Guy Rigaud : L'amour du (capital) risque

Guy Rigaud : L'amour du (capital) risque

Plongé depuis 25 ans dansle capital-risque, Guy Rigaudne se lasse pas d'accompagnerles entrepreneurs. Aux côtés de start-up innovantes, le président de Rhône-Alpes Création savoure cet environnement propiceà l'ébullition intellectuelle. Claire Pourprix

En juin dernier, Guy Rigaud était reconduit pour un dernier mandat de quatre ans au poste de président du directoire de Rhône-Alpes Création. Il a d'emblée averti qu'il quittera sa fonction au bout de trois ans, à l'âge de 65 ans. Blasé? Non, répond-il.
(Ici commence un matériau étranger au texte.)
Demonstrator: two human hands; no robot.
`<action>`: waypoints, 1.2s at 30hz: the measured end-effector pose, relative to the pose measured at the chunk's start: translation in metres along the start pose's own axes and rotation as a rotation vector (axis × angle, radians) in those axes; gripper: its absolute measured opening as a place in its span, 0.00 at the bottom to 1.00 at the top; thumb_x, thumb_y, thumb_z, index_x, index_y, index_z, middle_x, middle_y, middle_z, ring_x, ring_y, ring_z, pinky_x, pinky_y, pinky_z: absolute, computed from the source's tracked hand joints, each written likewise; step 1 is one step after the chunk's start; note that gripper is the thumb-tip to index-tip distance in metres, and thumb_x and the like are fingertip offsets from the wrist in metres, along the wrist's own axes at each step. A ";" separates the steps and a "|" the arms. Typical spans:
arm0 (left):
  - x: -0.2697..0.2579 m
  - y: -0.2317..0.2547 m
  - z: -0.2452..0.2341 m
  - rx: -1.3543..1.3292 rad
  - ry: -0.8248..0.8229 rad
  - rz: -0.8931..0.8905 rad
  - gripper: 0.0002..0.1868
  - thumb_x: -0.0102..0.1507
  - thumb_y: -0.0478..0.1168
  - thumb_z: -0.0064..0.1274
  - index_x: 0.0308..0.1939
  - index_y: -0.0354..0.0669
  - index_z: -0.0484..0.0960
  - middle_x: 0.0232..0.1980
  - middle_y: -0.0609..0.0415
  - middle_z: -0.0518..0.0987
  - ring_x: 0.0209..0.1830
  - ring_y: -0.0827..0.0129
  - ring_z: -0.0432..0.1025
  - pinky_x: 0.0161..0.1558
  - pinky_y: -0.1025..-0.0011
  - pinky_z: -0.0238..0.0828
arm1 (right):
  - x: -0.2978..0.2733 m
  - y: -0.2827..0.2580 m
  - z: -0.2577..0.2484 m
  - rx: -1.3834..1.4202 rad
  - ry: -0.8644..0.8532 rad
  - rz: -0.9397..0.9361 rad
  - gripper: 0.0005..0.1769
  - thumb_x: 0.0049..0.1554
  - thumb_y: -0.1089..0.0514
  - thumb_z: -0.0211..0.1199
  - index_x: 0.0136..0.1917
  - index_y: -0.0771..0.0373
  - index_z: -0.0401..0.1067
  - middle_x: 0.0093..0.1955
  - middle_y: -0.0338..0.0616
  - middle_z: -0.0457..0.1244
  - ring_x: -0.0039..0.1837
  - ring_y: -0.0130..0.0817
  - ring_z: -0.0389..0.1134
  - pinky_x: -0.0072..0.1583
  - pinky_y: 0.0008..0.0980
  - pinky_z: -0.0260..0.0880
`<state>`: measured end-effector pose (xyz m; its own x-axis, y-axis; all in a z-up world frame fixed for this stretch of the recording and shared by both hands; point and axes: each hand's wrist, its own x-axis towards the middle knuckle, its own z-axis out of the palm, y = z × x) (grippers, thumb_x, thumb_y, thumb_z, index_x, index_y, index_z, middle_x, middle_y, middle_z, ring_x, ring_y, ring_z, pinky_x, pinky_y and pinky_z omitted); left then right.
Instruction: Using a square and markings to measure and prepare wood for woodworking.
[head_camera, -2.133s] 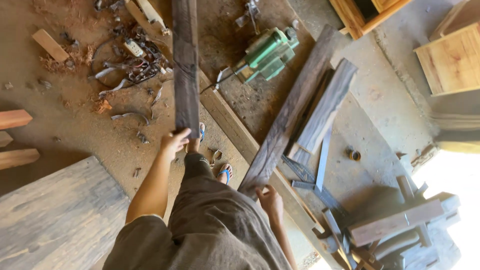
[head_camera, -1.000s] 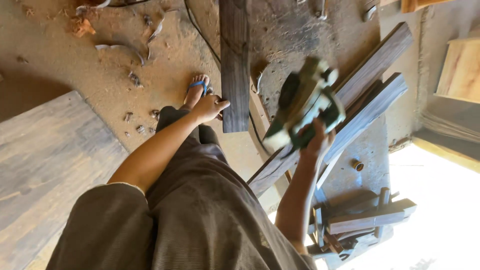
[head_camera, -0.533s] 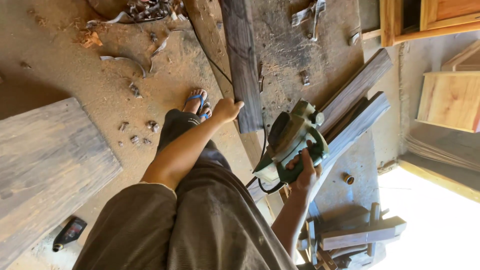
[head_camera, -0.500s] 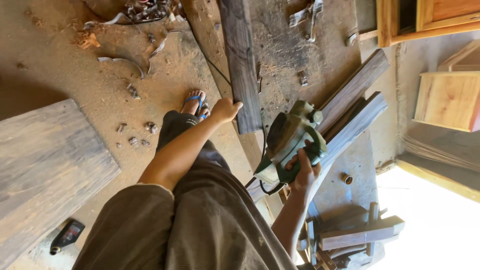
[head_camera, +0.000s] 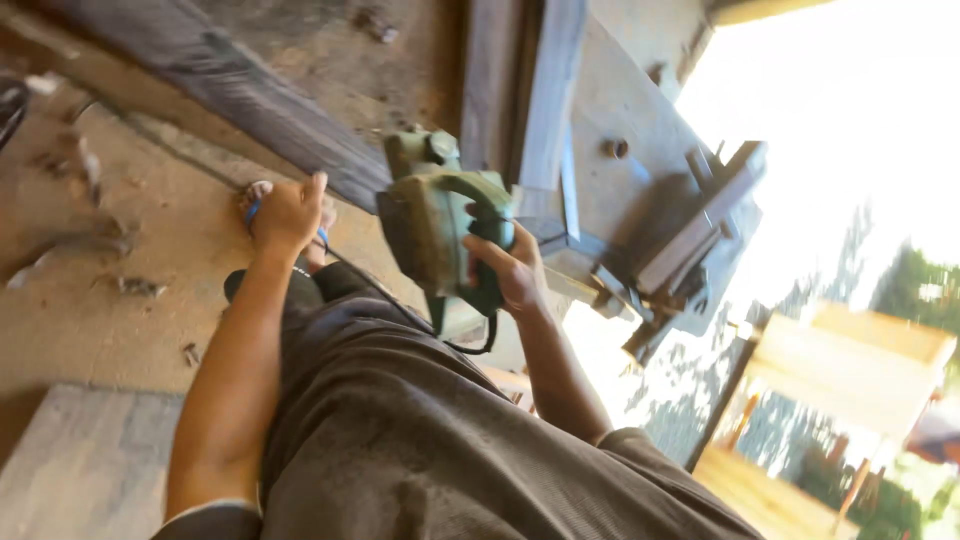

Depuis qu'il a quitté Clermont-Ferrand pour venir à Lyon diriger Rhône-Alpes Création, en 1989, l'Auvergnat a trouvé sa voie. «Beaucoup de mes collègues ont besoin de monter en gamme, c'est-à-dire d'investir dans des entreprises plus grosses, avec des tickets plus importants, donc de passer du capital-risque au capital-développement ou au capital-transmission. Je n'ai jamais ressenti ce besoin, confie-t-il de sa voix métallique. Car c'est un challenge permanent d'être au contact de tout ce qui bouge au sein de notre société, au plus près du terrain, de la réalité.»




Investisseur-entrepreneur

Rhône-Alpes Création, précurseur en matière de capital-risque dans des start-up innovantes, s'est donc avéré être un terrain de jeu captivant pour l'ancien professeur qui, depuis sa sortie d'école, a toujours eu un pied dans l'entrepreneuriat. Une passion qu'il préfère vivre sous la casquette de l'investisseur plutôt que sous celle de l'entrepreneur. «On a une vision stratégique des choses ici: 40% des projets que l'on a jugés bons au départ ont échoué, dans bien des cas sans que cela soit de la responsabilité du dirigeant. Le passage du succès à l'échec tient souvent à un fil. Il faut donc une certaine dose d'inconscience pour assumer... Peut-être est-ce un risque que je n'aurais pas été capable de prendre», admet-il. La part de risque n'était pour autant pas négligeable chez Rhône-Alpes Création: dès 1998, une fois remboursé le fonds de soutien de réserve de l'organisme initié par la Région Rhône-Alpes, le financement de la structure n'a pas été une mince affaire. Jusqu'en 2007, où une levée de fonds de 7,5M€ a permis de disposer d'une trésorerie confortable. «Jusqu'en 2007, les levées de fonds me pesaient. C'est sans doute le côté le moins agréable de ce travail, avec le côté institutionnel de l'organisme, les contrôles, les reportings... Mais j'ai très bien intégré ces contraintes, d'autant plus que c'est ce que l'on demande à nos affiliés!» C'est le caractère bon élève, procédurier, qui se dégage de l'ancien professeur à l'ESC de Clermont-Ferrand.




Besoin d'action

Réputé être un homme de parole, Guy Rigaud aime la diversité et semble en avoir besoin pour avancer. Enseignant de 1971 à 1984, il a touché à de nombreuses matières - de l'économie générale à la comptabilité-finance en passant par la sociologie des organisations... «L'enseignement est un métier que j'ai beaucoup aimé. Mais j'étais frustré par le manque d'action et, au bout de quatorze ans, par la répétition.» À l'étroit dans l'enseignement, Guy Rigaud a rapidement effectué des activités de conseil en parallèle. Au point de diriger, à partir de 1984, Sofimac, une des premières structures de capital-risque en France. Avec 25 ans d'expérience dans le domaine, Guy Rigaud confie mieux assumer le stress et les désillusions inhérentes à son métier, dont il a toujours la passion. «J'aime la diversité de ces entrepreneurs. C'est un éveil permanent, on est toujours en ébullition intellectuelle. Pour travailler avec eux, il faut de la jeunesse: si elle n'est pas dans les artères, elle doit être dans la tête! Pour vieillir, c'est pas mal...» glisse-t-il dans un sourire. La retraite, il la prépare. Outre l'entretien de sa maison et de son vaste jardin, qu'il affectionne - «c'est un gros boulot mais j'adore ça, ça lave la tête!»-, l'amateur de rugby prévoit de voyager et de faire une ascension au Népal. Mais sans pour autant tourner le dos aux entreprises: conseil? business angel? Peu importe la forme: tant que sa connaissance ne sera pas obsolète, Guy Rigaud entend bien la mettre à profit.